On the fourth day of the Israeli operations when British, French, Russian and UN Security Council raised increasing demands for an immediate cease fire, Johnroe issued this further statement from President Bush’s Crawford Ranch in Texas:
While the US would like to see an end to the Israeli offensive in Gaza, Hamas would first have to stop firing rockets at Israel.
The US does not want to see a ceasefire "which isn’t worth the paper it's written on," but rather a long-term, sustainable truce. He then went on to advise reporters to take the reports coming out of Gaza regarding the numbers of casualties with a grain of salt, adding that numbers aside, both sides know what has to be done to end the conflict. Hamas, he said should stop firing rockets, thereby eliminating Israel's need to defend its citizens from rocket fire.

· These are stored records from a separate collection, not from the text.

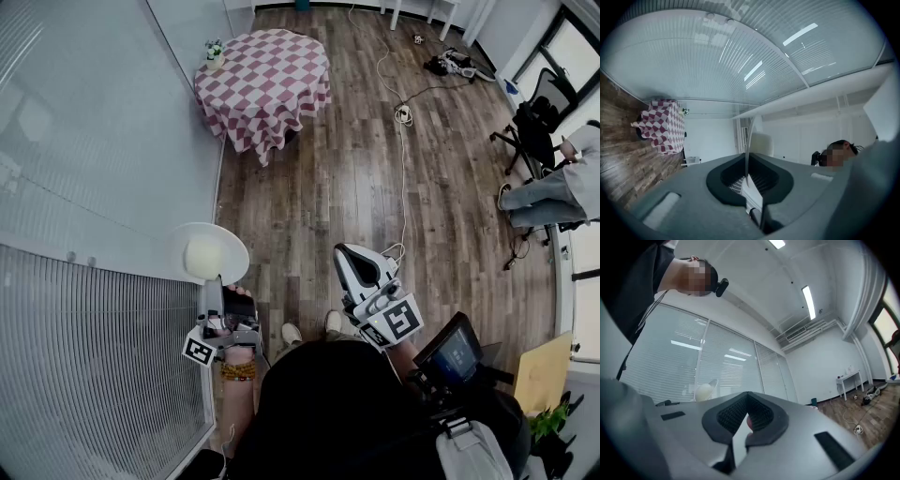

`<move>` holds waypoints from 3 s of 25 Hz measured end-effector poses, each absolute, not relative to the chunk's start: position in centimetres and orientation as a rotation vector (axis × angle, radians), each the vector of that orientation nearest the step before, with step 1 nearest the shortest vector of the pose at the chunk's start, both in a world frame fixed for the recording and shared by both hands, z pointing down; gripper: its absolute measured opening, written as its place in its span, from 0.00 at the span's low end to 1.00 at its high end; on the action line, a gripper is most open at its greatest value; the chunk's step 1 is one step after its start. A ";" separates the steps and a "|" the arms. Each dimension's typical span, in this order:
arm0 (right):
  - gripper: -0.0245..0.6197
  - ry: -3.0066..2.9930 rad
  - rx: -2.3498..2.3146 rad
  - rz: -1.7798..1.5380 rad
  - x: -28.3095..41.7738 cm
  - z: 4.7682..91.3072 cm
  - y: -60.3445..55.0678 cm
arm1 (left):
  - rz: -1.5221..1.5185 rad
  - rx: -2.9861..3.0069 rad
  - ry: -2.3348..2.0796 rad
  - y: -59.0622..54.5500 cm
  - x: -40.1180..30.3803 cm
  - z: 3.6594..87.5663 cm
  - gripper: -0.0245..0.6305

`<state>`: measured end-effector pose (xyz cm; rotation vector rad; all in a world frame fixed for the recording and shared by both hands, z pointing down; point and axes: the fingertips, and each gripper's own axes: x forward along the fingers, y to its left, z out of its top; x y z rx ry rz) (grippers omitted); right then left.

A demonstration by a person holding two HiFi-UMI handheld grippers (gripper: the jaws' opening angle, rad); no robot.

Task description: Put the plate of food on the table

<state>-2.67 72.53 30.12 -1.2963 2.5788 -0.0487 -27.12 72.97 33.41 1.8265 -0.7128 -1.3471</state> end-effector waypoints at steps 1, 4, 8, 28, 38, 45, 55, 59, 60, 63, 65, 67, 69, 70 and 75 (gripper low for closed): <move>0.05 2.579 -1.283 -0.059 -2.0 30.2 72.5 | -1.350 1.825 -0.716 72.8 -26.6 33.5 0.06; 0.05 2.610 -1.238 -0.085 -0.7 30.9 72.1 | -1.346 1.820 -0.711 71.8 -24.8 33.7 0.06; 0.06 2.742 -1.215 -0.086 0.0 32.9 71.5 | -1.304 1.823 -0.726 70.5 -22.5 34.2 0.06; 0.05 2.722 -1.295 -0.175 2.5 37.5 62.8 | -1.206 1.807 -0.804 60.9 -20.7 39.2 0.06; 0.05 2.785 -1.261 -0.132 -4.1 35.6 52.4 | -1.200 1.792 -0.741 51.6 -23.7 39.3 0.06; 0.05 2.816 -1.229 -0.098 -10.2 34.6 46.4 | -1.248 1.738 -0.704 46.8 -28.7 40.0 0.06; 0.05 2.830 -1.264 -0.097 -16.0 34.0 40.4 | -1.197 1.770 -0.675 39.5 -33.9 40.6 0.06; 0.05 2.798 -1.306 -0.096 -15.4 33.8 38.4 | -1.206 1.757 -0.662 37.3 -34.5 41.0 0.06; 0.05 2.790 -1.316 -0.092 -15.2 33.9 37.8 | -1.209 1.756 -0.661 36.8 -34.5 41.1 0.06; 0.05 2.780 -1.319 -0.087 -14.4 34.5 36.4 | -1.220 1.741 -0.656 35.6 -33.8 41.5 0.06; 0.05 2.792 -1.297 -0.093 -14.2 35.4 35.4 | -1.230 1.745 -0.661 34.9 -33.4 41.8 0.06; 0.05 2.808 -1.273 -0.103 -14.0 36.4 33.7 | -1.245 1.741 -0.683 33.8 -33.1 42.3 0.06; 0.05 2.819 -1.263 -0.122 -13.6 37.0 31.9 | -1.246 1.700 -0.729 32.6 -32.6 42.9 0.06; 0.05 2.819 -1.257 -0.135 -13.4 36.9 31.3 | -1.239 1.685 -0.753 32.4 -32.3 43.0 0.06; 0.05 2.790 -1.261 -0.158 -12.2 36.9 27.1 | -1.192 1.710 -0.788 29.3 -31.1 42.7 0.06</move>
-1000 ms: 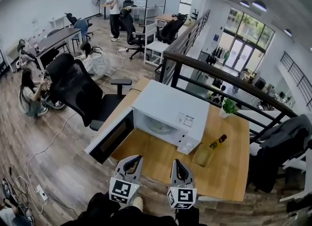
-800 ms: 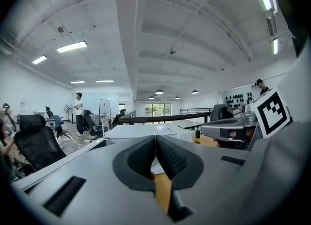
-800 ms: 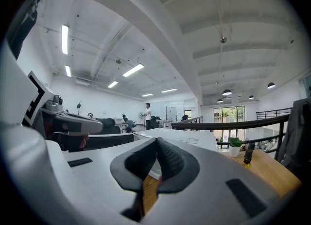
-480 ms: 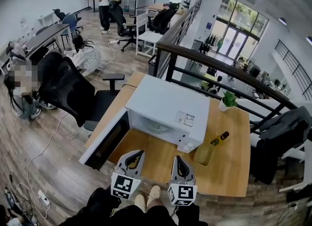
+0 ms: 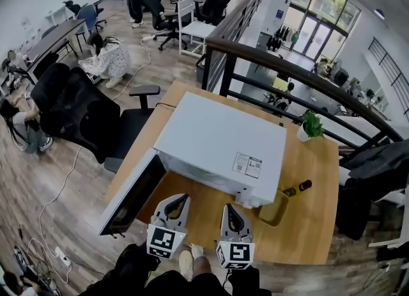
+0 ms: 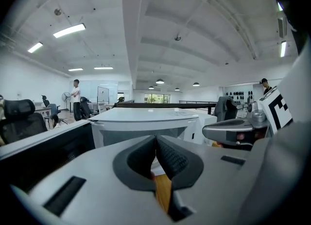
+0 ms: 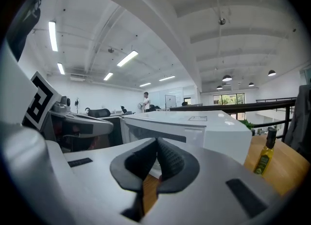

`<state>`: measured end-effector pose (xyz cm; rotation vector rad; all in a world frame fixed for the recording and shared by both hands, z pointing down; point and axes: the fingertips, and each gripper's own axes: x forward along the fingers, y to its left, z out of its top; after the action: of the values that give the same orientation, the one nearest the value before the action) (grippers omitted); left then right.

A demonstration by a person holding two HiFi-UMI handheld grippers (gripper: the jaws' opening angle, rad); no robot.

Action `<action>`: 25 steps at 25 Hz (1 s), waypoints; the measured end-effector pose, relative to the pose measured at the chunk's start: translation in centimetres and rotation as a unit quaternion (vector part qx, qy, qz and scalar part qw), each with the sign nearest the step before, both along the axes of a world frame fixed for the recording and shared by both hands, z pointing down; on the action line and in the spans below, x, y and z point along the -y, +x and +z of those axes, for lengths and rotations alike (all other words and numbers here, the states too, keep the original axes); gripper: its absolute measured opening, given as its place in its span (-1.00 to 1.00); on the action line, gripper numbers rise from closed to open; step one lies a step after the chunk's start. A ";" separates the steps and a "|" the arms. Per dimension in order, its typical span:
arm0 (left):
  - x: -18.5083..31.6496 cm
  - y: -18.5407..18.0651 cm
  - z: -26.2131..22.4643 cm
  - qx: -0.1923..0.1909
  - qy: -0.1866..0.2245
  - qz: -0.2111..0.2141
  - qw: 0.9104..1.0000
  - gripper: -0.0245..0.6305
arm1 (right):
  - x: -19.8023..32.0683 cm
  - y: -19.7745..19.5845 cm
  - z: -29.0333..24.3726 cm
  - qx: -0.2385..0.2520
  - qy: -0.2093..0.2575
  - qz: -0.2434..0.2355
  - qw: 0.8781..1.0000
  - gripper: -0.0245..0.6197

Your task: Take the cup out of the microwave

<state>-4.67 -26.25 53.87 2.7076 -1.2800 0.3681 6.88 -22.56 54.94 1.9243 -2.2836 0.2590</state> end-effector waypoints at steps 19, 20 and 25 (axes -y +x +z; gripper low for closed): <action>8.6 3.6 8.9 0.019 -0.045 0.008 0.999 -0.36 | 5.9 0.6 6.3 0.024 -0.048 -0.012 0.998 -0.88; 9.0 3.7 9.2 0.022 -0.044 0.008 0.999 -0.29 | 6.0 0.7 6.5 0.025 -0.051 -0.011 0.998 -0.88; 10.7 4.5 9.8 0.007 -0.040 0.002 0.999 -0.05 | 6.6 1.4 6.9 0.028 -0.056 -0.011 0.998 -0.88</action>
<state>-0.13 -36.99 63.71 2.6456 -1.2369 0.4293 8.26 -29.20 61.88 1.8586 -2.2720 0.4342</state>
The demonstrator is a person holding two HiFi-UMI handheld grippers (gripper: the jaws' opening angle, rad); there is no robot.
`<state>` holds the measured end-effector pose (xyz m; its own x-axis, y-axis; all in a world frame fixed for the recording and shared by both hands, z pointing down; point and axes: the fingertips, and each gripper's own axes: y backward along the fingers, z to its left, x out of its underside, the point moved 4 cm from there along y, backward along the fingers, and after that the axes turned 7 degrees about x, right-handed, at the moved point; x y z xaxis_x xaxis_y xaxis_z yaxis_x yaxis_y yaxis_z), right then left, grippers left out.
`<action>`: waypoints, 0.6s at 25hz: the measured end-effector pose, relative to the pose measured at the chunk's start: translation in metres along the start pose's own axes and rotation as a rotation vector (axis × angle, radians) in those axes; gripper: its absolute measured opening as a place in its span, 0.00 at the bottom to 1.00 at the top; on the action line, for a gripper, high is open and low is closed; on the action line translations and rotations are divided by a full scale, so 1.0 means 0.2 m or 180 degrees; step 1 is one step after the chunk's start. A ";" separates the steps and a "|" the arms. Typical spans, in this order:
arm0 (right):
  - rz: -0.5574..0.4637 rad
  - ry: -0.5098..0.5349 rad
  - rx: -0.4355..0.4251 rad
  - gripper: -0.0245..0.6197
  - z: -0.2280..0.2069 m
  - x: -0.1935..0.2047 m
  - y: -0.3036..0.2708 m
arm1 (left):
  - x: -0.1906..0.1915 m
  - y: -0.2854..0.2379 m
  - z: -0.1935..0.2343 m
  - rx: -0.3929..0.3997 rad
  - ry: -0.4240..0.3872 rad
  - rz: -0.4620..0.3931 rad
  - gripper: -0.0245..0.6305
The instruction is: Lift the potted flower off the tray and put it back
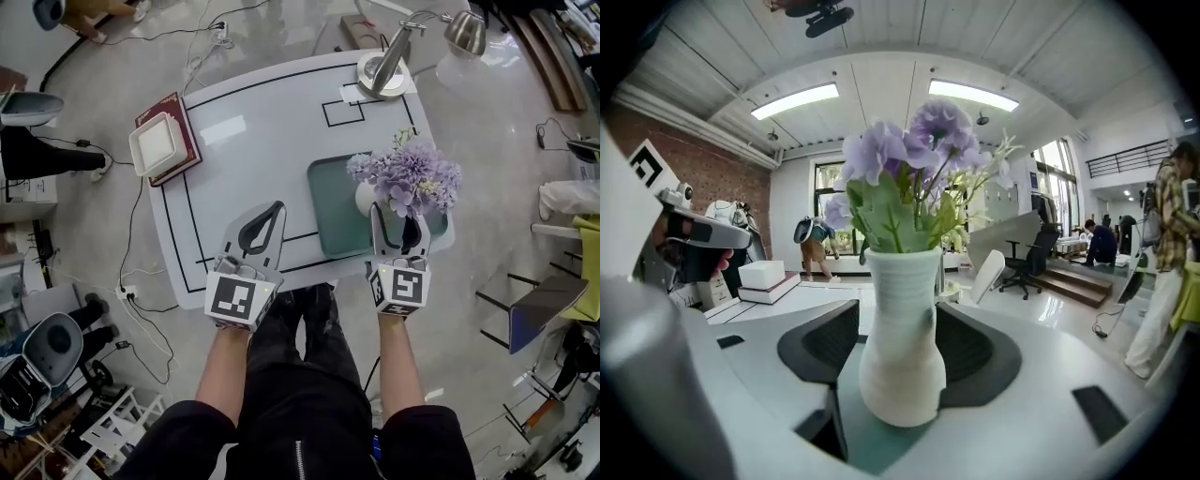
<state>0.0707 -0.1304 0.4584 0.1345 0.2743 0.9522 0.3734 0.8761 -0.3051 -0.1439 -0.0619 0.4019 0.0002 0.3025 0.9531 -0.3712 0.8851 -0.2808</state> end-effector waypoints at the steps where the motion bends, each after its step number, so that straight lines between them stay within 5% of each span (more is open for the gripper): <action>1: 0.0018 -0.0008 0.0014 0.42 0.00 0.01 0.02 | 0.00 -0.01 -0.01 0.0025 -0.0021 0.0003 0.04; 7: 0.0032 -0.0094 0.0109 0.40 0.00 0.00 0.16 | 0.04 -0.05 -0.11 0.0313 -0.0067 -0.0058 0.04; 12: 0.0025 -0.0076 0.0194 0.11 -0.03 -0.03 0.30 | 0.06 -0.07 -0.24 0.0576 -0.0161 0.0018 0.04; 15: 0.0044 -0.0085 0.0212 0.05 -0.06 -0.06 0.40 | 0.04 -0.05 -0.31 0.0684 -0.0102 0.0024 0.04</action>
<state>0.1094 -0.0686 0.4232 0.1143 0.2963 0.9482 0.3096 0.8963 -0.3174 -0.0828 -0.0459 0.4057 -0.0316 0.2943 0.9552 -0.5604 0.7861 -0.2607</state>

The Financial Times in an editorial following these weekend developments in Gaza expressed the view that “Bombing Gaza is not a solution” further suggesting that “Barack Obama should make Israel-Palestine a priority.” The editorial echoed statements from the EU, Russia and the UN when it noted:
The disproportionate scale of Israeli air strikes, in response to the pinprick provocations of the home-made rockets fired from Gaza at southern Israeli is less surprising. It fits the Israeli doctrine of overwhelming force, which on Saturday claimed the highest number of Palestinian lives in a single day since Israel occupied the West Bank and Gaza in the 1967 Six Day War.
Clearly, the Financial Times editorial writers forgot that Israel ended the 38 year ‘occupation’ of Gaza in 2005 and that Hamas ousted the Palestinian Authority and Fatah in a coup in June 2007.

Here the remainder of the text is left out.